Hopefully this is enough info for some people to understand. I believe the solo then goes on to modulate to A minor in a similar fashion the Gminor


Basically I have come to the conclusion that the C5 could well be representing the C7 - this means Dorian would be a mode that would fit and all the notes do fit however it just seems to me that each time the C5 is hit something new is added to the feel.

The bit that baffles me is, over the C5 chord, he bends from 15th fret to 17th on the B string - then hitting 15th fret on the E string.
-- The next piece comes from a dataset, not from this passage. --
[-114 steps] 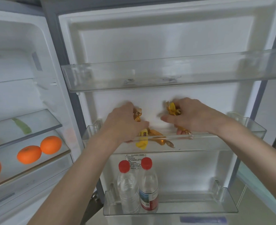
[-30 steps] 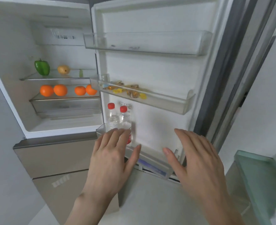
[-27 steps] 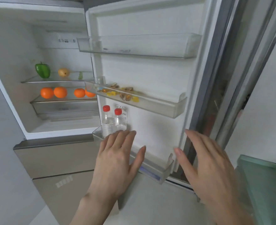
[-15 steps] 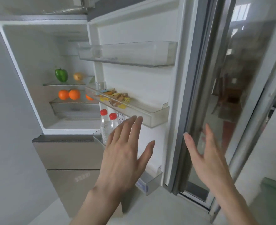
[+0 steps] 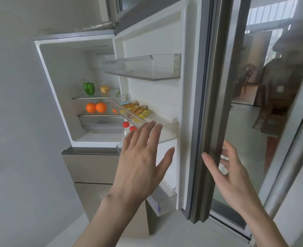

This is a little lick I have seen many times but it only seems to work over the C5 chord and not the G5.

I do not understand this as really if it was dorian this should fit over both chords?

Some other people have suggested its actually mixolydian but I just don't see or feel it - perhaps I am not getting something.

Any help in understadning what is going on would be most appreciated.
ok firstly with that e note on the 17th fret, well Slash did use chromatic notes, which came from his blues influences, so that may be all it could be. that might also explain some of the other stuff.

Also, well, it's Slash. does he really know all these fancy modes? or does he just make it up because it sounds right?

also, you seem very well educated in musical theory
thanks - and to be honest - do I think Slash knew the modes this well? No I do not believe he did, it was because it sounded right to him and that was his talen to be able to pull this kind of improviation from the top of his head.

The issue is I do not have his talent for pulling this kind of thing from the top of my head so need to analyse it to find out how he does it - if this was me playing I would just improv using G pentatonic minor. It's the way these other notes fall on the C chord that makes it interesting to my ear and what I wish to recreate in my own music.

Thanks for replying!
no worries. i'm sure it must be some kind of mode or foreign scale that's he's using, whether he knows it or not.
Hi dude.

That note is an F#, which is the 7th of the G major scale. I think this note would be in the harmonic minor scale, and Santana also uses it a lot (the added maj 7th to the minor pentatonic, he asloes uses a maj second). It could also been seen as just a little chromatic flair. Hope that helps.
The note in question that he seems to base these licks around when hitting the C5 chord is in fact an E not F#.
slash knows no theory, either does duff so its just him thinking it sounds good.
Maybe that is the case though I don't he knows no theory at all.

There are a lot of arpeggios and key shifts etc for no knowlege
slash studied a music course at college. also, he's played guitar for the last 28(?) years, so he's been learning scales, notes and whatnot via that.

anyway, to simplify analysing his playing; slash is a huge fan of the pentatonics, natural minor, the harmonic minor and the mixolydian mode. additionally, he loves chromatic passing tones.

as an example, november rain comes to mind. the song (and that solo) is just c major, but the outro solo switches to c harmonic minor i believe, due to the inclusion of the A# note.

hope it helps.
Quote by Tagg
slash studied a music course at college.


AFAIK, the only thing Slash used for that solo was his ear, and his musical experience (if I'm going for this sound, what can I play to get there?)
Quote by Roc8995
Thin necks make you play faster because guitars with thin necks sound thin and bad, and you play fast to distract people from the bad tone.
he states it in his autobiography. i also spotted it in an interview in a magazine years back. additionally, it's in that book his mate released about guns and roses.

if you're wanting slash's tone, then a les paul standard with seymour duncan alnicos/gibson pafs through a marshall jcm 800 with the neck pickup will get you pretty close.